▶ **TASK**
Collect every line below that contains the word "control".

Segment Start: EXCERPTED DATA

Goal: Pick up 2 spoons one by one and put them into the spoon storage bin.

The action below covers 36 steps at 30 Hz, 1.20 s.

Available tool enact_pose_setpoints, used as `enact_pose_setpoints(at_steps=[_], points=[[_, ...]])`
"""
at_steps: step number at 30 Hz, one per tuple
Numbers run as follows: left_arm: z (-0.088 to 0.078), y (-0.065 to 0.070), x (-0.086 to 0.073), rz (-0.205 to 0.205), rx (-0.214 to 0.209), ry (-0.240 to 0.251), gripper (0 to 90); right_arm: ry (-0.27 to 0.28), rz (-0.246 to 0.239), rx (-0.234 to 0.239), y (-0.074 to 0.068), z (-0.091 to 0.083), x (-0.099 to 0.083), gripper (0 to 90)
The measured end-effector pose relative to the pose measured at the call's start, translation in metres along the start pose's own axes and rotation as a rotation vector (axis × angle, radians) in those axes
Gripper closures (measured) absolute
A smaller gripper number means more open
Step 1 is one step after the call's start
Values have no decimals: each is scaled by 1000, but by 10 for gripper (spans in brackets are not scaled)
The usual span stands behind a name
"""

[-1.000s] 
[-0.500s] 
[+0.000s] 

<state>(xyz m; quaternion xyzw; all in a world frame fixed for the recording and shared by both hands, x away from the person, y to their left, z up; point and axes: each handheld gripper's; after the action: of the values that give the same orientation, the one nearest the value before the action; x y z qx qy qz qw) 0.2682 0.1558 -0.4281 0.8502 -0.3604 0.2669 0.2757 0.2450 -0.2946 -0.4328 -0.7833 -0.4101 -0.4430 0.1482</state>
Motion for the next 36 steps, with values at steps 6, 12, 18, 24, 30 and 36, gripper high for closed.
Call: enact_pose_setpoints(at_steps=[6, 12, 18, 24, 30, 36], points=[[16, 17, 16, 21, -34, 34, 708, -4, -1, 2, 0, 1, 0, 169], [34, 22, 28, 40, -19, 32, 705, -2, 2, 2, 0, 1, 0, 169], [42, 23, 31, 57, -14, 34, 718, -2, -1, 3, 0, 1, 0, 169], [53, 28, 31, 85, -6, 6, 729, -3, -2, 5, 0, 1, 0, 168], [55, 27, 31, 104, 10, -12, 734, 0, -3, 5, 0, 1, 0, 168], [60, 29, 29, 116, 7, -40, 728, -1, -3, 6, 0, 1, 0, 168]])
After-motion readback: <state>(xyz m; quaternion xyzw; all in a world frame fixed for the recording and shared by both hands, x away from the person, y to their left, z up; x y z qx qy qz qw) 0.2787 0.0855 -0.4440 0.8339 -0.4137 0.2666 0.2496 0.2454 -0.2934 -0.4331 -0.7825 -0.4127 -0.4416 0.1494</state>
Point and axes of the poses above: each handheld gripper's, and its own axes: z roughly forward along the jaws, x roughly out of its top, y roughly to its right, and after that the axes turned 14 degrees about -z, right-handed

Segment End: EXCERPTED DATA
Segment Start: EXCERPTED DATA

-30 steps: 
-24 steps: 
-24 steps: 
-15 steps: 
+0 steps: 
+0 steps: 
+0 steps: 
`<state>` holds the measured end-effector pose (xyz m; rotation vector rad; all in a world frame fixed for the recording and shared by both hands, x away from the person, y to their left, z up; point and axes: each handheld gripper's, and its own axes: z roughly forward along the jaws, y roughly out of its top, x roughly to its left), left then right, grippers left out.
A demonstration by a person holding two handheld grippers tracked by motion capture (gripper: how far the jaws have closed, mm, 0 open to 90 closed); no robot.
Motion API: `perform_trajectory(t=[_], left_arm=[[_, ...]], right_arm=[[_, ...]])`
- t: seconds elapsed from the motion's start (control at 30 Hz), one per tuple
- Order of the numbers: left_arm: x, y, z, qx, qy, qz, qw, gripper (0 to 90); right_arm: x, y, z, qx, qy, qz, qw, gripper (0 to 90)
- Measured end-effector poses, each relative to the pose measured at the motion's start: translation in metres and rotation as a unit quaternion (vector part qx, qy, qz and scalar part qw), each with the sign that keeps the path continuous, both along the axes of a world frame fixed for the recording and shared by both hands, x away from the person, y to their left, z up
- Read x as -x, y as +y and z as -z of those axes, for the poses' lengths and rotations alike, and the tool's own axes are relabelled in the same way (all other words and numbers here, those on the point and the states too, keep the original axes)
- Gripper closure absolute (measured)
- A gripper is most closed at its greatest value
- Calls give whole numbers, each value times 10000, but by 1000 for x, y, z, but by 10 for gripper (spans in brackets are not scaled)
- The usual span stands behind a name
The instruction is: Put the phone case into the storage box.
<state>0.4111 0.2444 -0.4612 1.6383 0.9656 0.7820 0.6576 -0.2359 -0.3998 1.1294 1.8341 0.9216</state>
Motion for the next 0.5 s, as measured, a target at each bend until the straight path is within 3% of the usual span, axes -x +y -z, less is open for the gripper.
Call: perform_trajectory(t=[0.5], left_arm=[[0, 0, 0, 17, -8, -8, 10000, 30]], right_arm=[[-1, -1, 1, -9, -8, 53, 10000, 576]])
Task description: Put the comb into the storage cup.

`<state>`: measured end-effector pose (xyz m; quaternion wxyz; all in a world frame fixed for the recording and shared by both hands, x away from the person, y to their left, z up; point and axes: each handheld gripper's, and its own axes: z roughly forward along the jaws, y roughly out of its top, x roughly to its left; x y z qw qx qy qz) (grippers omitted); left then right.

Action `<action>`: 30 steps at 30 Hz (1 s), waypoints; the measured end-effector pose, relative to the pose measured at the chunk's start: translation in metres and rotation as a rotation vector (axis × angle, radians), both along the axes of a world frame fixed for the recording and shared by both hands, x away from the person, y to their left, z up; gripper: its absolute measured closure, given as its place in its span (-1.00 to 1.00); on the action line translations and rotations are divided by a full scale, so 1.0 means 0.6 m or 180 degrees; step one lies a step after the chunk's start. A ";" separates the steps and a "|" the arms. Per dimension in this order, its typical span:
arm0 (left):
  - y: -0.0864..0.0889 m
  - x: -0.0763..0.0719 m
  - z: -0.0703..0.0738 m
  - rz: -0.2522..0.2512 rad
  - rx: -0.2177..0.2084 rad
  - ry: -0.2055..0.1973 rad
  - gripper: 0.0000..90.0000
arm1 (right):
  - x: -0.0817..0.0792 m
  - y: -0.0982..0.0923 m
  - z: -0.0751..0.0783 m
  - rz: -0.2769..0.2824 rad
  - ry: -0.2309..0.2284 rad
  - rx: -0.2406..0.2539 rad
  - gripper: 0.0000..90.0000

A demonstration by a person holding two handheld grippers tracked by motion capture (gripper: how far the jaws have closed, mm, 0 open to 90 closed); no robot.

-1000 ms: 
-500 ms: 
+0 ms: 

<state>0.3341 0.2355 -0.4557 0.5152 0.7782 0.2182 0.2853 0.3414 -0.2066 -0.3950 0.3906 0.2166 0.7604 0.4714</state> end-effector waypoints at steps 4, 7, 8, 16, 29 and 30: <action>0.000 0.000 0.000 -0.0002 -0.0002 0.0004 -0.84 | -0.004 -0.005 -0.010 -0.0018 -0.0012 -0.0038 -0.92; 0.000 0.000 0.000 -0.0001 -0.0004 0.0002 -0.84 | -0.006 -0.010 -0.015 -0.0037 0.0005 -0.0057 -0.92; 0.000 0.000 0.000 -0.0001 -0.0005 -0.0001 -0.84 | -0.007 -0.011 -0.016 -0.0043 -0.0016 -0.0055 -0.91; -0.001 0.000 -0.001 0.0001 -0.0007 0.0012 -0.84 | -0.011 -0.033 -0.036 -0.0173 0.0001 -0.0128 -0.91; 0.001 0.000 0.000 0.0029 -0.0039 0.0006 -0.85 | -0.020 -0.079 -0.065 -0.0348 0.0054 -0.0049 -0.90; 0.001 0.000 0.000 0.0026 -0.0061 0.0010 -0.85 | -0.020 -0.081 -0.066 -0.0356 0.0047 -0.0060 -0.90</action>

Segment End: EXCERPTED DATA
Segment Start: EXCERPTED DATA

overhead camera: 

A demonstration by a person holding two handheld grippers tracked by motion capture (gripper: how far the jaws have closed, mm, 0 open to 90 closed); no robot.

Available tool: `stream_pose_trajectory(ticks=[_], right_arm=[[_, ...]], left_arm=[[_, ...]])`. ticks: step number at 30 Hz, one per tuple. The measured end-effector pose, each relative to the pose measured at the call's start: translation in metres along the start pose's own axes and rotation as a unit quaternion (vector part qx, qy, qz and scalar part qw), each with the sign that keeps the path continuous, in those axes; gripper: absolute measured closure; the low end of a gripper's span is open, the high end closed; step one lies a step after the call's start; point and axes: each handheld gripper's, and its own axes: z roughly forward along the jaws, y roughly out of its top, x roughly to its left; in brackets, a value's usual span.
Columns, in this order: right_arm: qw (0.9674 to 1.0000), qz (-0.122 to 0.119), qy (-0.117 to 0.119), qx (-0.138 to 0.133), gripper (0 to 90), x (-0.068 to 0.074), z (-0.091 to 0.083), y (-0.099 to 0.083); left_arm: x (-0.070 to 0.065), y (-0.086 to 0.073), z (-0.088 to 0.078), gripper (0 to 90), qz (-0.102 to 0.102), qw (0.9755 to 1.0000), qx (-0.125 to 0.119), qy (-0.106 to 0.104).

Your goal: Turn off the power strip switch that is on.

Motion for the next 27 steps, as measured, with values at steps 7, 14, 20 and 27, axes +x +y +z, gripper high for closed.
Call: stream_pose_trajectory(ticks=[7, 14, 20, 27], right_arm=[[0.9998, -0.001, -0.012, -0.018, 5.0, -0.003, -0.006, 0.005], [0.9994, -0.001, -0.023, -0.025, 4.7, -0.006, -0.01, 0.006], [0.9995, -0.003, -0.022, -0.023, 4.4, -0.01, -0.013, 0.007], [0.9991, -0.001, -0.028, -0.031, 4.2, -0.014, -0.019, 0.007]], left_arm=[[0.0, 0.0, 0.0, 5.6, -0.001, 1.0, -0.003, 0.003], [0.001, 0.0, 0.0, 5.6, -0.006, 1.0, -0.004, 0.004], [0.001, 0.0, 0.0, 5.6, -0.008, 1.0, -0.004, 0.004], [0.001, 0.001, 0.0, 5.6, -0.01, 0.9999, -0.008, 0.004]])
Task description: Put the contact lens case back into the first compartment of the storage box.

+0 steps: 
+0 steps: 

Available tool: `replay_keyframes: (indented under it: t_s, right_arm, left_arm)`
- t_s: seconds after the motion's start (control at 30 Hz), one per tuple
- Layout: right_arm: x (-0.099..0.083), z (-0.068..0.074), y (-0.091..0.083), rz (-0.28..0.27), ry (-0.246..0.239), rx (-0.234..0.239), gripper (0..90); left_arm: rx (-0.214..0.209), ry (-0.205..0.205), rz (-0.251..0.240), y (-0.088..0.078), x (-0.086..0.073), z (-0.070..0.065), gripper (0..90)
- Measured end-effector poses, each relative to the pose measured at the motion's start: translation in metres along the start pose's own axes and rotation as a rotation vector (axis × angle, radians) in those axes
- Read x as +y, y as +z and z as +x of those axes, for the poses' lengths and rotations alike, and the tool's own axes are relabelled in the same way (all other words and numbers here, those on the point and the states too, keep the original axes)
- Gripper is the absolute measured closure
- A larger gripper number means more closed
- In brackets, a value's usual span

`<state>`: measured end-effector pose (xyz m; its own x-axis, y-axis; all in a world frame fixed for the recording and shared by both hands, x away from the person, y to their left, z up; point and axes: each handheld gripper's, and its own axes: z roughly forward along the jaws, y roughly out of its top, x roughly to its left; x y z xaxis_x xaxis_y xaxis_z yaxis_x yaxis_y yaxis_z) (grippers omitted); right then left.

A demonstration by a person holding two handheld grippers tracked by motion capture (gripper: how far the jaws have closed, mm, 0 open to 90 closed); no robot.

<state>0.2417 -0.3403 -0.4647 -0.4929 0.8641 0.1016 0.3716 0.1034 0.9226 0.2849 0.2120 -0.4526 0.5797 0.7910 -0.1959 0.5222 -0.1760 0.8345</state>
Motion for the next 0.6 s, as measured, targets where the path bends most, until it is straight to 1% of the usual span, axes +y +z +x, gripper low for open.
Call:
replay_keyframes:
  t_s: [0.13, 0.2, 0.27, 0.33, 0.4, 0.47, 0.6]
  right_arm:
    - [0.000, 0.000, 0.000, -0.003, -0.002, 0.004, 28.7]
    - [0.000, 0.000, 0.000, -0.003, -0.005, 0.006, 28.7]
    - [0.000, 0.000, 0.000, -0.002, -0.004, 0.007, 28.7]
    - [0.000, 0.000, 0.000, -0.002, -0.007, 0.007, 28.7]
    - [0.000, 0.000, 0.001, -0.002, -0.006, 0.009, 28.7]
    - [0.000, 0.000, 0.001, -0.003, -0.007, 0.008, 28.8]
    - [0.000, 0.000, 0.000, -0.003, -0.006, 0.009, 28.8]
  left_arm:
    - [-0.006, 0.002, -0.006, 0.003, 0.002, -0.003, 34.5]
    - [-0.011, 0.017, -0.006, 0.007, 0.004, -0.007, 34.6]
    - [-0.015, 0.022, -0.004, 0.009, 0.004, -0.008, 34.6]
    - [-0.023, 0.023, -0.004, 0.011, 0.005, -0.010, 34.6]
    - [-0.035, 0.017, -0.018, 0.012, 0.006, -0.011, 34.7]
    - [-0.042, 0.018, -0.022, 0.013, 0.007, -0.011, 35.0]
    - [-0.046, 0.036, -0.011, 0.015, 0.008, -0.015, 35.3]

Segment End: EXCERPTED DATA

▶ **YOUR RESPONSE**
- t: seconds elapsed from the motion's start (control at 30 Hz), one per tuple
- t_s: seconds after the motion's start (control at 30 Hz), one per tuple

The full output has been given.